A few decades ago, before social media dominated our lives, we weren’t bombarded with every single detail of our favorite celebrities’ “special” days — making it easier to consume the news and move on with our lives. But, at present, moving on from them is arduous; any intent to avoid being blitzed by pictures and videos of the grand affairs involves making an active choice to avoid scrolling through the Internet at all.
Having said that, celebrities — just like everyone else in a free country — are entitled to celebrate important milestones of their lives as minimally or as lavishly as they wish. Unfortunately, however, social media plays a pivotal role in the pernicious hype around these star-studded affairs.
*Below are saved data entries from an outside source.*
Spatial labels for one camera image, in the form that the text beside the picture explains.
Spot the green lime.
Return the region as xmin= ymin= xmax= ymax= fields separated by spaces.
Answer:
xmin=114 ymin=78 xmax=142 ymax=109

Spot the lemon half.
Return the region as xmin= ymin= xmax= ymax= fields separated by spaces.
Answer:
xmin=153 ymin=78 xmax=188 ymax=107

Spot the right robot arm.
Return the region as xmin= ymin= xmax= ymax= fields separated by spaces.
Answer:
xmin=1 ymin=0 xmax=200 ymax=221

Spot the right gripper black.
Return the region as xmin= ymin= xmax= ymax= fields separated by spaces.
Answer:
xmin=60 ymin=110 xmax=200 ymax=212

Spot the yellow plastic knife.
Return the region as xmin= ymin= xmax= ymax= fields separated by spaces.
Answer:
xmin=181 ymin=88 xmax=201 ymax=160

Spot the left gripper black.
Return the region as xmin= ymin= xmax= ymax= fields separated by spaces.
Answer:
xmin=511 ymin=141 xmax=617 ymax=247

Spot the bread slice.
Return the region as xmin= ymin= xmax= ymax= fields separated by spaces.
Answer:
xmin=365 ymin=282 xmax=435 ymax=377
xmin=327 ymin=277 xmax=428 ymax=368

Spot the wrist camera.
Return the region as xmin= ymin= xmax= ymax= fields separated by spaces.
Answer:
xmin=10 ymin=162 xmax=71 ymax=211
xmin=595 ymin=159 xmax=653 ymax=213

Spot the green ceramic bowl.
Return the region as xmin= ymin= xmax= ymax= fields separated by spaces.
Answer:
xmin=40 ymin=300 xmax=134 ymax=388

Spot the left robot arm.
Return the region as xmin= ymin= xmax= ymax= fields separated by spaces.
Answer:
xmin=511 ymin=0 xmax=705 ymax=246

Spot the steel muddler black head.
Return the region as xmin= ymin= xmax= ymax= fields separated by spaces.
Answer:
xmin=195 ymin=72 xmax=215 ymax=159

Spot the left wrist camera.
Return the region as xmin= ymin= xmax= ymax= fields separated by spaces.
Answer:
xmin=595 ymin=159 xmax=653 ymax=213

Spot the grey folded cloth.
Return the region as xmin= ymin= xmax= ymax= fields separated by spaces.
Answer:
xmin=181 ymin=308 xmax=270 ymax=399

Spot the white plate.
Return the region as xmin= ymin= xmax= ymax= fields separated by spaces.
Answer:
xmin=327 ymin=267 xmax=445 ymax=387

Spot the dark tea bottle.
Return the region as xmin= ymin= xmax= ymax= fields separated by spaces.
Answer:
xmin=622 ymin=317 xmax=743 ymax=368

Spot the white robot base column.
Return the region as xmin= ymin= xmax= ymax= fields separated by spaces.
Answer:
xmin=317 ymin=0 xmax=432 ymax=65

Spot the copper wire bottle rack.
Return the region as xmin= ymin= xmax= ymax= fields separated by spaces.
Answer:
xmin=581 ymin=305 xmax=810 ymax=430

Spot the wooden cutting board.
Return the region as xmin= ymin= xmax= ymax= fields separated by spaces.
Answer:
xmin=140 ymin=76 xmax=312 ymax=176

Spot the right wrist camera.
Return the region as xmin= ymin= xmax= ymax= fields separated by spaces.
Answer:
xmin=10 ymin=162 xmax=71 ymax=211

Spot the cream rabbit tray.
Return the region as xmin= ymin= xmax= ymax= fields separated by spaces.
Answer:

This not only hurts the lives of ordinary citizens but also denies celebrities the privacy that some of them might desire on such intimate occasions.
But while celebrities have managed to find ways to take advantage of the hype — financially and otherwise, there aren’t nearly as many upshots for their fans. Yet, in the digital age we’re living in, there’s no escape — especially not when we’re as psychologically wired to fawn and obsess over the fairytale weddings of our beloved stars.
As Guzzi added, “[So] long as celebrities keep getting married, sharing their special day on their socials, and selling their wedding photos to magazines, we’re still going to continue to consume them in all of their lavish glory, and believe that someday we, too, could afford to have a flower wall like Kim and Kanye.”